Brief →
A verbatim copy of all entries is the expected output.

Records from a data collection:

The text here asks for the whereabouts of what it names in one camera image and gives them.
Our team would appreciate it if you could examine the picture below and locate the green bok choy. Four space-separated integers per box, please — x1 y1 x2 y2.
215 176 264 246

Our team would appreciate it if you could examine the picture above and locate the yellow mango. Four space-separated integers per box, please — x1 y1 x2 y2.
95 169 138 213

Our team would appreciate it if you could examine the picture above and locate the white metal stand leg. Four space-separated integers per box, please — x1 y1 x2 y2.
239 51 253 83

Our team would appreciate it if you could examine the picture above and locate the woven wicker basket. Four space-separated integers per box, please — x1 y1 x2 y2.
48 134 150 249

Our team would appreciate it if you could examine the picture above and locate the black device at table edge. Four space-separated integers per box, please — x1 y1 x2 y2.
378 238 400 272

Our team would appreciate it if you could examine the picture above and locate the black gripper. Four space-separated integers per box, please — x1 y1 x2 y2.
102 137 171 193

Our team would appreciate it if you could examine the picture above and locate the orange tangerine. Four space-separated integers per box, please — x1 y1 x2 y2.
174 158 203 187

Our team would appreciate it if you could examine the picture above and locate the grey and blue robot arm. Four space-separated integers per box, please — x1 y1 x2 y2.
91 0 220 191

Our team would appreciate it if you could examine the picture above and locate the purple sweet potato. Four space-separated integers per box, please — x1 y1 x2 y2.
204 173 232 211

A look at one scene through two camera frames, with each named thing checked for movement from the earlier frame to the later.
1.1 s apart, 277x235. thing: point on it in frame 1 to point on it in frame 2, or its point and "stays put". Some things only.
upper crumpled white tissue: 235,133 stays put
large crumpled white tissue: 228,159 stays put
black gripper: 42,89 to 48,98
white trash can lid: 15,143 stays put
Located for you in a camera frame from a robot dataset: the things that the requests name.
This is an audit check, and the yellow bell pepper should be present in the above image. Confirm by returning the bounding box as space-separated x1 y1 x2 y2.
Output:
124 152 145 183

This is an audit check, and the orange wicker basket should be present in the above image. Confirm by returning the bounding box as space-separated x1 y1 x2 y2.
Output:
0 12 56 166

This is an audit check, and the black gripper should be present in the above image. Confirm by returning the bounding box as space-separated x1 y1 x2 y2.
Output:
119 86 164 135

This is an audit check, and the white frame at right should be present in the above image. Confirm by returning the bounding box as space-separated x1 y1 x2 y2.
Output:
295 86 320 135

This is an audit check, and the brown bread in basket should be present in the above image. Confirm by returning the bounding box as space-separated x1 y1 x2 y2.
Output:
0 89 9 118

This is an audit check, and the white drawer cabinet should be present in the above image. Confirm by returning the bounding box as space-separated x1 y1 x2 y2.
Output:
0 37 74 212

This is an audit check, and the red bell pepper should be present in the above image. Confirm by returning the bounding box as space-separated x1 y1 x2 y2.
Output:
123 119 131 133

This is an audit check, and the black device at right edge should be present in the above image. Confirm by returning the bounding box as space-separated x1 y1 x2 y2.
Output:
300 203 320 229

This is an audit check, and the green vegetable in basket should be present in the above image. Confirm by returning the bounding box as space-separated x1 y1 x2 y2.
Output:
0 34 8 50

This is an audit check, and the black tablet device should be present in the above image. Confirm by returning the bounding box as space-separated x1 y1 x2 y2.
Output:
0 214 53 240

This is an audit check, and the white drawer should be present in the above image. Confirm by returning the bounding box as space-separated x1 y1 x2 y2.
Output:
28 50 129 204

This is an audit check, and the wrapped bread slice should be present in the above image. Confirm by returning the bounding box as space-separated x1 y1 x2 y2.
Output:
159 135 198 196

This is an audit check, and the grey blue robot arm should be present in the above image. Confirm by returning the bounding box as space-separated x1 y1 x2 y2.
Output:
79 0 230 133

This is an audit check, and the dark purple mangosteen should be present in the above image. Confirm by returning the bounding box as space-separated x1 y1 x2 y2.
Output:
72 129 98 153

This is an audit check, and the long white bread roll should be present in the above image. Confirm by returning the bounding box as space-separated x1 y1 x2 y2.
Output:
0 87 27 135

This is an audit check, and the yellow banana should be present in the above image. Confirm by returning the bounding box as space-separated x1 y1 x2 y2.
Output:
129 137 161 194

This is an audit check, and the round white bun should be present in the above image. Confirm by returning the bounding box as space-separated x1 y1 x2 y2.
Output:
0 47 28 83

Task solution →
The text here asks for the whereabouts of what it names in one camera image and gives them.
Our team would appreciate it if you could examine the picture below and locate the green bok choy. Four space-separated integers per box, please — x1 y1 x2 y2.
215 176 264 246

Our team would appreciate it if you could examine the picture above and locate the yellow mango. Four space-separated integers per box, please — x1 y1 x2 y2.
95 169 138 213

Our team would appreciate it if you could examine the picture above and locate the white metal stand leg. Four space-separated integers per box, please — x1 y1 x2 y2.
239 51 253 83

Our team would appreciate it if you could examine the picture above and locate the woven wicker basket. Four space-separated integers per box, please — x1 y1 x2 y2.
48 134 150 249

Our team would appreciate it if you could examine the picture above and locate the black device at table edge. Four space-separated integers per box, please — x1 y1 x2 y2.
378 238 400 272

Our team would appreciate it if you could examine the picture above and locate the black gripper. Four space-separated integers per box, please — x1 y1 x2 y2.
102 137 171 193

Our team would appreciate it if you could examine the picture above and locate the orange tangerine. Four space-separated integers per box, please — x1 y1 x2 y2.
174 158 203 187

Our team would appreciate it if you could examine the picture above and locate the grey and blue robot arm. Four space-separated integers per box, please — x1 y1 x2 y2.
91 0 220 191

Our team would appreciate it if you could examine the picture above and locate the purple sweet potato. Four space-separated integers per box, please — x1 y1 x2 y2.
204 173 232 211

A look at one scene through two camera frames, with each named thing checked for movement from the earlier frame to the later.
1.1 s apart, 277x235. thing: point on it in frame 1 to point on it in frame 2, or its point and "stays put". Some things only.
upper crumpled white tissue: 235,133 stays put
large crumpled white tissue: 228,159 stays put
black gripper: 42,89 to 48,98
white trash can lid: 15,143 stays put
Located for you in a camera frame from a robot dataset: the things that the requests name.
This is an audit check, and the yellow bell pepper should be present in the above image. Confirm by returning the bounding box as space-separated x1 y1 x2 y2.
Output:
124 152 145 183

This is an audit check, and the orange wicker basket should be present in the above image. Confirm by returning the bounding box as space-separated x1 y1 x2 y2.
Output:
0 12 56 166

This is an audit check, and the black gripper should be present in the above image. Confirm by returning the bounding box as space-separated x1 y1 x2 y2.
Output:
119 86 164 135

This is an audit check, and the white frame at right should be present in the above image. Confirm by returning the bounding box as space-separated x1 y1 x2 y2.
Output:
295 86 320 135

This is an audit check, and the brown bread in basket should be present in the above image. Confirm by returning the bounding box as space-separated x1 y1 x2 y2.
Output:
0 89 9 118

This is an audit check, and the white drawer cabinet should be present in the above image. Confirm by returning the bounding box as space-separated x1 y1 x2 y2.
Output:
0 37 74 212

This is an audit check, and the red bell pepper should be present in the above image. Confirm by returning the bounding box as space-separated x1 y1 x2 y2.
Output:
123 119 131 133

This is an audit check, and the black device at right edge should be present in the above image. Confirm by returning the bounding box as space-separated x1 y1 x2 y2.
Output:
300 203 320 229

This is an audit check, and the green vegetable in basket should be present in the above image. Confirm by returning the bounding box as space-separated x1 y1 x2 y2.
Output:
0 34 8 50

This is an audit check, and the black tablet device should be present in the above image. Confirm by returning the bounding box as space-separated x1 y1 x2 y2.
Output:
0 214 53 240

This is an audit check, and the white drawer should be present in the above image. Confirm by returning the bounding box as space-separated x1 y1 x2 y2.
Output:
28 50 129 204

This is an audit check, and the wrapped bread slice should be present in the above image. Confirm by returning the bounding box as space-separated x1 y1 x2 y2.
Output:
159 135 198 196

This is an audit check, and the grey blue robot arm should be present in the above image. Confirm by returning the bounding box as space-separated x1 y1 x2 y2.
Output:
79 0 230 133

This is an audit check, and the dark purple mangosteen should be present in the above image. Confirm by returning the bounding box as space-separated x1 y1 x2 y2.
Output:
72 129 98 153

This is an audit check, and the long white bread roll should be present in the above image. Confirm by returning the bounding box as space-separated x1 y1 x2 y2.
Output:
0 87 27 135

This is an audit check, and the yellow banana should be present in the above image. Confirm by returning the bounding box as space-separated x1 y1 x2 y2.
Output:
129 137 161 194

This is an audit check, and the round white bun should be present in the above image. Confirm by returning the bounding box as space-separated x1 y1 x2 y2.
Output:
0 47 28 83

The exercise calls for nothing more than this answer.